Now more trees will be cut down to make wood pellets and biofuels, an ominous development, says Mike Morris, who until the most recent provincial election was MLA for Prince George-Mackenzie and who has warned for years that B.C.’s forests have been drastically overcut.
Gaslighted
“The public are victims of gaslighting by industry and politicians and have been led to believe this is a sustainable use of our forests,” Morris says. “The harvesting of whole trees for this [bioenergy] produces more GHGs while degrading the hydrological integrity of our watersheds and further loss of wildlife and biodiversity.”

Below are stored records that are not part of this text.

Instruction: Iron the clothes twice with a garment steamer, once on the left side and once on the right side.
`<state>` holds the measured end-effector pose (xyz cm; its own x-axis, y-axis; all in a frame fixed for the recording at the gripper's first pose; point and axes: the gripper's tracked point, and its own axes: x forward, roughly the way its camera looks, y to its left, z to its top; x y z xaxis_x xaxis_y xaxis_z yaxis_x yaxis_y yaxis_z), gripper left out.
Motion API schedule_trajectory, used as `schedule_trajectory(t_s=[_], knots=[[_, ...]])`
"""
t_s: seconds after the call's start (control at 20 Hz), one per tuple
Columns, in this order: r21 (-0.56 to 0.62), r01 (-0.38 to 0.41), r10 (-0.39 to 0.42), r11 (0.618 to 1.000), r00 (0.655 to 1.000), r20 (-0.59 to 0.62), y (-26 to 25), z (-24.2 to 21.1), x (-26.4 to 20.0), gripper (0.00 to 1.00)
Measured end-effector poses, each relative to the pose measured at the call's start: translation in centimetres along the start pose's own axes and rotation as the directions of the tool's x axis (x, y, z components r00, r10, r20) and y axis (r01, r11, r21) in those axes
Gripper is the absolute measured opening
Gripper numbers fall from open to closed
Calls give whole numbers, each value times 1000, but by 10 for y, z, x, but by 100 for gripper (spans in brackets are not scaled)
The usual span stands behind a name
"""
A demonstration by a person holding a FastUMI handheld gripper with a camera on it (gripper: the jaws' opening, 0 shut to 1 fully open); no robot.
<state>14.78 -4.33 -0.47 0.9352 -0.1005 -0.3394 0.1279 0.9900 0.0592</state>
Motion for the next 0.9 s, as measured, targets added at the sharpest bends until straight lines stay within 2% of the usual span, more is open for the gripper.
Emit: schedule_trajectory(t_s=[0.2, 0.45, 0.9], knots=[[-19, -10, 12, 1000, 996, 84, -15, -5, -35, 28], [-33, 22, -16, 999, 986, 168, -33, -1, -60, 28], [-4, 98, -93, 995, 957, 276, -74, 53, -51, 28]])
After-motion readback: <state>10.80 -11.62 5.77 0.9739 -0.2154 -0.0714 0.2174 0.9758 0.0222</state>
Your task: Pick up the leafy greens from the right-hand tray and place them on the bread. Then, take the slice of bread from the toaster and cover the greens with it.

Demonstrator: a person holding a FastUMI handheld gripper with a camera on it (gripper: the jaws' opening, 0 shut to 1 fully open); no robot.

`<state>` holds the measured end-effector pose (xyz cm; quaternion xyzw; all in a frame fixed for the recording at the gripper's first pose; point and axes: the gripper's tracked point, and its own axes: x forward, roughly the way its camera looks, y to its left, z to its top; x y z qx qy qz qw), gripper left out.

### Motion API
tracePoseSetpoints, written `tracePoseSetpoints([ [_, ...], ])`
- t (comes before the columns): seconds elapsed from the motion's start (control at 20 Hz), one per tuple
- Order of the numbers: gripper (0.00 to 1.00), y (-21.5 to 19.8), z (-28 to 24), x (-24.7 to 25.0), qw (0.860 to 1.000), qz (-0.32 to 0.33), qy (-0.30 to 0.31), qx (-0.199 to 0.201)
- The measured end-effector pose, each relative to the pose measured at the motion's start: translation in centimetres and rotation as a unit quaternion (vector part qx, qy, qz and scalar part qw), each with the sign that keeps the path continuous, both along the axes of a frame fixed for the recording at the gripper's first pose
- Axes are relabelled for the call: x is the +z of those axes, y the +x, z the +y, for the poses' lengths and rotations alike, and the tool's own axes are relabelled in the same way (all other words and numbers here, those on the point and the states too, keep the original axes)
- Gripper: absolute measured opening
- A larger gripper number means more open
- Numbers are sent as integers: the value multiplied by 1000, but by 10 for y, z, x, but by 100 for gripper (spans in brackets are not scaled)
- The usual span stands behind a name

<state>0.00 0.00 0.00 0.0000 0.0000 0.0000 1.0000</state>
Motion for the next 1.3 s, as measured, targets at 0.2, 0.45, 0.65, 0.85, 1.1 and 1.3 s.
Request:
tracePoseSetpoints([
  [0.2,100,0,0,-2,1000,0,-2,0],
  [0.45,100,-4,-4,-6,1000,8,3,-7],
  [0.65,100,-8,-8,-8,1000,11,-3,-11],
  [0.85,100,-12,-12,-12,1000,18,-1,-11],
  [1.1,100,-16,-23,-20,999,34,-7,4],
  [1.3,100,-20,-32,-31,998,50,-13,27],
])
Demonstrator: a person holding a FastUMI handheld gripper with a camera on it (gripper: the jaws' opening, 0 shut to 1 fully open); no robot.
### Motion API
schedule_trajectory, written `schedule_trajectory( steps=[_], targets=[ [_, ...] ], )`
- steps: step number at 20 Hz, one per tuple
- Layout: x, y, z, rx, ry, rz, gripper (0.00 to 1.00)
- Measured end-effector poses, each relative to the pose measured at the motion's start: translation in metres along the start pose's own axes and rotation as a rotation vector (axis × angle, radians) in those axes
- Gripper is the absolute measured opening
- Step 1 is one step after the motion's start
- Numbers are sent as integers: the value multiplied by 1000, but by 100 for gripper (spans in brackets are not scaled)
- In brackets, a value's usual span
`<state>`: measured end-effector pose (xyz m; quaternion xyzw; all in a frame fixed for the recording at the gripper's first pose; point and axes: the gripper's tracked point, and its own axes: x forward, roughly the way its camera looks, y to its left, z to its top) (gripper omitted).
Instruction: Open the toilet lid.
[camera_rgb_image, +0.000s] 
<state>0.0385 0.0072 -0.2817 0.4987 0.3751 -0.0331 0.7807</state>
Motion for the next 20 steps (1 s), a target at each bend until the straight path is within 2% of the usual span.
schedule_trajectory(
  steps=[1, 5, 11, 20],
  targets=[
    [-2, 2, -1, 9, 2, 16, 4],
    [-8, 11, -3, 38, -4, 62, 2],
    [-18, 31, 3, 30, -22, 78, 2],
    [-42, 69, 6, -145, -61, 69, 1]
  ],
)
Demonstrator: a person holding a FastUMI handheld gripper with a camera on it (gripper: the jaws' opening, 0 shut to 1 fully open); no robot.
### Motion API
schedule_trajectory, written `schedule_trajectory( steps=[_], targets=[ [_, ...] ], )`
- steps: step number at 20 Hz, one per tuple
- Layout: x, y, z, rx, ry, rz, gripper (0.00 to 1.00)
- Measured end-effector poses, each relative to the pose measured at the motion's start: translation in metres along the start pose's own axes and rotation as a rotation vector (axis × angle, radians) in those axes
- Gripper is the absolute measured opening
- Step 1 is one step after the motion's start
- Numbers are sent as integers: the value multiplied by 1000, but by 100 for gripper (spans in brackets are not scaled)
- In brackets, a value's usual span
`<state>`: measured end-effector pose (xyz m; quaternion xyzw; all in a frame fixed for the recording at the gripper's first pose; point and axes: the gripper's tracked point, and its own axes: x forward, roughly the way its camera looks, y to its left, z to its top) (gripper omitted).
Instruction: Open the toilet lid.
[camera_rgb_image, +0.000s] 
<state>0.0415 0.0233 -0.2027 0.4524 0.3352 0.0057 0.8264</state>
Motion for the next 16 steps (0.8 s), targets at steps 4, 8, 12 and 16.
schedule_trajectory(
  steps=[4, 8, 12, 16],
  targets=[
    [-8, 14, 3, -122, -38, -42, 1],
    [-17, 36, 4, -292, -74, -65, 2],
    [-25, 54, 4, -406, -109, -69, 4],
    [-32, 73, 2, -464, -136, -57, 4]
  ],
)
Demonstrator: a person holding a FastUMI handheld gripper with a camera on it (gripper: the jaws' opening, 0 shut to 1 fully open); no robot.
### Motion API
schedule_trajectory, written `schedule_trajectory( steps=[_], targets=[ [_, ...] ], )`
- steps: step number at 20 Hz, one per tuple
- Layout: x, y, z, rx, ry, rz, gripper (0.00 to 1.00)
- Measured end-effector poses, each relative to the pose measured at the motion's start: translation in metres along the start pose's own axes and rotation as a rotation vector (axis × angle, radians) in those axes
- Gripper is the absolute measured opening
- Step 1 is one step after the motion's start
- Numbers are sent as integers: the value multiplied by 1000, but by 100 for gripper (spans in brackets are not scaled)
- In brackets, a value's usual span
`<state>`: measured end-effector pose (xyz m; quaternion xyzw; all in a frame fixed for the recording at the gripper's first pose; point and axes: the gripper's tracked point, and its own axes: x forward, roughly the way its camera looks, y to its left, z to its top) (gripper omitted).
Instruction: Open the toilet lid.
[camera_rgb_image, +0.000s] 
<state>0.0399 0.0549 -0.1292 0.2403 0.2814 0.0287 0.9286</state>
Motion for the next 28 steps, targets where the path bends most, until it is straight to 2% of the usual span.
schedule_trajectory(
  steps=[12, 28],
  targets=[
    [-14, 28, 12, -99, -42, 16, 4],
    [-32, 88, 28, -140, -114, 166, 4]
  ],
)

The biofuel industry needs to be “restricted to residuals only, and only if it’s ‘the highest value and best use’” of that wood, he adds.
Using woody biomass as an energy source has been billed by its proponents as preferable to using allegedly dirtier energy sources. But the proposed fix has instead deepened “the grand mess” — Kolbert’s words — that we find ourselves in as the joined-at-the-hip climate and extinction crises continue to worsen.
At the end of the day, as Kolbert told an audience last year at the Linda Hall Library in Kansas City, Missouri, the big challenge facing the world is accelerating material consumption and energy use, a problem most pronounced in developed countries that are the worst offenders.
“We are probably living at a moment of maximum consumption and we need to bring that down,” Kolbert said.
Fuel switching is not the answer. Less fuel use, less of everything, is.
[Top photo: A memorial to schoolchildren killed in the Great East Japan Earthquake of 2011 stands next to silos used to store wood pellets at a new thermal electricity plant in Sendai. Photo submitted.]